**What is expected**
Give the entries again exactly as they appear, but without the images.

[Collection entries]
━━━━━━━━━━

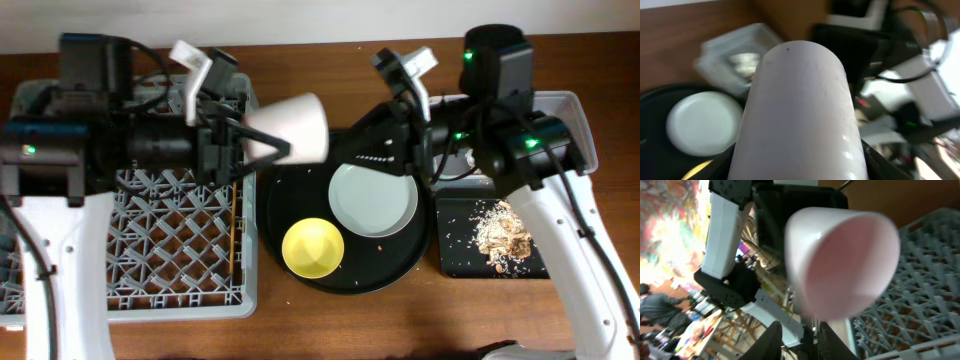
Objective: Sort waste into correct bins and load items into the dishwasher rack
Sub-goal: 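Pass the pink cup to the left gripper and set it in the rack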
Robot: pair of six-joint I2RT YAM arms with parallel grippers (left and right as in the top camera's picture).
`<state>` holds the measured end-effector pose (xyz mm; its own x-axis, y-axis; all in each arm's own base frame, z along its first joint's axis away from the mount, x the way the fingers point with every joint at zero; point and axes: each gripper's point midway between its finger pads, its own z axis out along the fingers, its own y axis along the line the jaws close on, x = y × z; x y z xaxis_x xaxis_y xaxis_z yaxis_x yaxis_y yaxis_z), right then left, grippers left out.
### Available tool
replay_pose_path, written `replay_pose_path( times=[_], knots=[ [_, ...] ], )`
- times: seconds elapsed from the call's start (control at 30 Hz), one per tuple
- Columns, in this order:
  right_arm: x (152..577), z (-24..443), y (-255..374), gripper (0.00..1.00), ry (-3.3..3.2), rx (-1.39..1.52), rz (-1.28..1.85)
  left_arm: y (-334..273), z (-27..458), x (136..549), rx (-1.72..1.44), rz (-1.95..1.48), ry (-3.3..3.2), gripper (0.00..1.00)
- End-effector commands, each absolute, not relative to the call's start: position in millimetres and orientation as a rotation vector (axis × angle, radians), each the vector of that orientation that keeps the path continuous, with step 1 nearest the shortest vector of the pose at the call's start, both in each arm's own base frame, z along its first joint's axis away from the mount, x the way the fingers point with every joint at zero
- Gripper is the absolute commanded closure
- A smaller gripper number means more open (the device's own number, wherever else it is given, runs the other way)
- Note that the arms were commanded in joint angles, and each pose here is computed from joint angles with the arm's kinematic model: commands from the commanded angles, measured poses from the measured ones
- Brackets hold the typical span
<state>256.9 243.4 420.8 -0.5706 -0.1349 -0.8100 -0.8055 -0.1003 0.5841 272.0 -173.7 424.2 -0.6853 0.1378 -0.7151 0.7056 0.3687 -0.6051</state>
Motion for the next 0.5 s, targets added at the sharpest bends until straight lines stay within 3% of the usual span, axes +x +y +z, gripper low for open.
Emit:
replay_pose_path(
  times=[0.0, 0.1, 0.2, 0.47],
  knots=[
    [272.7, 416.2, 224.3, 0.72, 1.719, -0.936, 1.669, -113.4, 381.4, 303.3, 0.473, -0.884, 2.337, 0.65],
    [309.2, 334.7, 191.8, 0.68, 2.197, -0.616, 1.254, -40.8, 335.5, 310.4, 0.073, -0.375, 2.623, 0.66],
    [310.4, 276.8, 147.7, 0.68, 2.526, -0.459, 0.846, -30.7, 304.7, 322.6, -0.018, -0.319, 2.675, 0.65],
    [306.4, 264.7, 135.6, 0.66, 2.601, -0.425, 0.753, -23.2, 173.1, 359.4, -0.147, -0.295, 2.721, 0.65]
  ],
)
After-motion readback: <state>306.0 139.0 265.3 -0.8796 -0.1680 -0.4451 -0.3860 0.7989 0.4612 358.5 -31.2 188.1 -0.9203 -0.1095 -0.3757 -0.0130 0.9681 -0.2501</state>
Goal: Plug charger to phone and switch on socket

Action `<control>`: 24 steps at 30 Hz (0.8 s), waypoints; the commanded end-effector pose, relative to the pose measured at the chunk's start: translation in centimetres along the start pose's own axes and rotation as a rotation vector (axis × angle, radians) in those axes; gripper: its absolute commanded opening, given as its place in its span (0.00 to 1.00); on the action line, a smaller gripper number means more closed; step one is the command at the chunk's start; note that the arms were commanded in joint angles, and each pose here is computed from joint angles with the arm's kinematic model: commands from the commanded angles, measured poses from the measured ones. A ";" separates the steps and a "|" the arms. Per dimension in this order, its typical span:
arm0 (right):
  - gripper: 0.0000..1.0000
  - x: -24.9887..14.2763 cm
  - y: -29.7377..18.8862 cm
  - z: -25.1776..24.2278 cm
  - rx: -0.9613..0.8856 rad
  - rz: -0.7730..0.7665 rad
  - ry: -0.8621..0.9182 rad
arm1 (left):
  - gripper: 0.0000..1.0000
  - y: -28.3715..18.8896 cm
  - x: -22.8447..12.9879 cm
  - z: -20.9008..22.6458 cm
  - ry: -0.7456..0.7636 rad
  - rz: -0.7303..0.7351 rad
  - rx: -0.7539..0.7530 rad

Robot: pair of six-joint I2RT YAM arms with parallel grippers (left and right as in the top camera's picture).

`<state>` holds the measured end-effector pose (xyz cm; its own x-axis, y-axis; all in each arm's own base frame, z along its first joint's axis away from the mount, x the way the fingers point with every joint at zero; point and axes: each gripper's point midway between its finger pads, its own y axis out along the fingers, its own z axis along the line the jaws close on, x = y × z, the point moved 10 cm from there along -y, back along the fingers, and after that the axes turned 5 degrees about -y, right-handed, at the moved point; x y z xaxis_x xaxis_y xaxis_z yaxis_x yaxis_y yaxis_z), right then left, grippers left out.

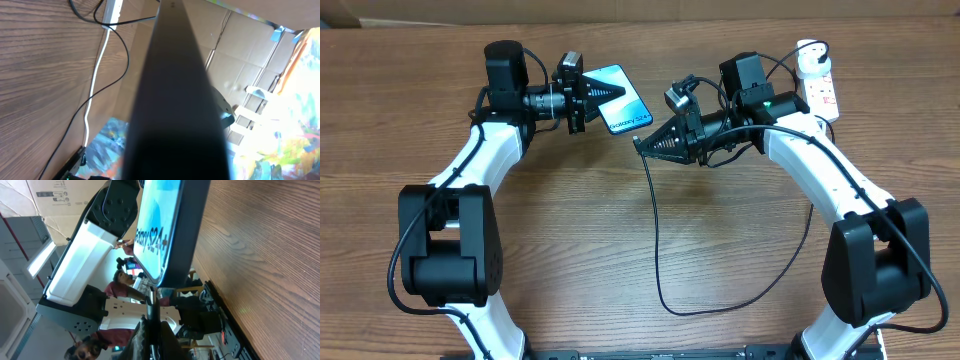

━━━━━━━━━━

**Task response**
Objective: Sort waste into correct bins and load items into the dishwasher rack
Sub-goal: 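Pass the pink cup to the left gripper and set it in the rack
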Robot: pair of six-joint I2RT YAM arms with parallel grippers (left and right as in the top camera's picture).
`<state>` holds the measured end-effector pose (xyz mm; its own x-axis, y-axis; all in each arm's own base frame, z along its first joint's axis away from the mount, x the way the fingers point with every joint at zero; point and axes: each gripper's point midway between its finger pads, its own z axis out along the fingers, its own y axis along the line the jaws close on, x = y × z; x y z xaxis_x xaxis_y xaxis_z yaxis_x yaxis_y yaxis_z), right then left, grippers left out.
### Available tool
replay_pose_path, written `replay_pose_path( times=[_], knots=[ [_, ...] ], )`
- times: seconds elapsed from the call's start (control at 30 Hz), one per tuple
- Columns, in this order:
  right_arm: x (152..577), z (-24..443), y (-255..374), gripper (0.00..1.00), ry (-3.3..3.2), rx (-1.39..1.52), rz (-1.28..1.85)
  left_arm: y (-334..273), z (-27..458), x (136..549), rx (-1.72..1.44), rz (-1.95..1.48), ry (-3.3..3.2), gripper (0.00..1.00)
- End-effector commands, each absolute, not relative to the call's start: position in millimetres and orientation as a rotation vector (axis × angle, radians), each the vector of that orientation that keeps the path continuous, with step 1 nearest the shortest vector of the pose at the call's start, both in each arm's own base frame, z along its first joint's axis away from the mount, x the way the fingers point with every joint at zero
- Gripper is the absolute commanded closure
- A smaller gripper number means more open (the device's own number, wherever else it is given, runs the other way)
- Note that the arms were commanded in joint angles, and each pose here is computed from joint angles with the arm's kinematic model: commands from the commanded angles, measured poses from the measured ones
- Brackets hold the typical span
<state>256.9 243.4 420.8 -0.5706 -0.1349 -0.8100 -0.8055 -0.1003 0.5841 272.0 -173.7 424.2 -0.6853 0.1378 -0.7151 0.7056 0.3687 -0.6051</state>
Motion for the next 0.5 s, targets added at the sharpest bends until straight lines stay within 3% of the usual span, axes +x +y +z, gripper low for open.
Emit:
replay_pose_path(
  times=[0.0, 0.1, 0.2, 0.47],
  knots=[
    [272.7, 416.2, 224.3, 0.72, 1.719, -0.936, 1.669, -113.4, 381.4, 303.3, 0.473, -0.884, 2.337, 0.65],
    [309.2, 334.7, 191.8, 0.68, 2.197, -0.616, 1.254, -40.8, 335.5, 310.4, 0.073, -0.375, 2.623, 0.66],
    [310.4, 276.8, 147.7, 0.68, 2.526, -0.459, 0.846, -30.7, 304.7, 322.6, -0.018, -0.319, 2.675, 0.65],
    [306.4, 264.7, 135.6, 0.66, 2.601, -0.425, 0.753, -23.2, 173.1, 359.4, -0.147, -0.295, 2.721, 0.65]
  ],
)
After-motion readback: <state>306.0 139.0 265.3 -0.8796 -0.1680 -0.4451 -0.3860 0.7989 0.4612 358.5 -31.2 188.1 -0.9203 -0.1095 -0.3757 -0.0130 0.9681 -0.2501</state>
Goal: Plug charger to phone and switch on socket

Action `<control>`: 24 steps at 30 Hz (0.8 s), waypoints; the commanded end-effector pose, relative to the pose measured at the chunk's start: translation in centimetres along the start pose's own axes and rotation as a rotation vector (axis × angle, radians) in those axes; gripper: its absolute commanded opening, given as its place in its span (0.00 to 1.00); on the action line, a smaller gripper number means more closed; step one is the command at the chunk's start; note that the arms were commanded in joint angles, and each pose here is computed from joint angles with the arm's kinematic model: commands from the commanded angles, measured poses from the measured ones. A ";" separates the steps and a "|" the arms. Per dimension in this order, its typical span:
arm0 (right):
  - gripper: 0.0000..1.0000
  - x: -24.9887..14.2763 cm
  - y: -29.7377..18.8862 cm
  - z: -25.1776..24.2278 cm
  - rx: -0.9613..0.8856 rad
  - rz: -0.7730..0.7665 rad
  - ry: -0.8621..0.9182 rad
arm1 (left):
  - gripper: 0.0000..1.0000
  - y: -28.3715..18.8896 cm
  - x: -22.8447..12.9879 cm
  - z: -20.9008..22.6458 cm
  - ry: -0.7456..0.7636 rad
  - rz: -0.7303..0.7351 rad
  - rx: -0.7539..0.7530 rad

Robot: pair of six-joint I2RT YAM arms with parallel grippers (left and right as in the top camera's picture).

`<state>` holds the measured end-effector pose (xyz cm; its own x-axis, y-axis; all in each arm's own base frame, z along its first joint's axis away from the mount, x the way the fingers point with every joint at zero; point and axes: each gripper's point midway between its finger pads, its own y axis out along the fingers, its own z axis along the line the jaws close on, x = y × z, the point moved 10 cm from there along -y, back along the fingers, and after that the axes turned 5 degrees about -y, right-handed, at the moved point; x y z xaxis_x xaxis_y xaxis_z yaxis_x yaxis_y yaxis_z), right then left, grippers left out.

Nothing else is required to finish the exercise.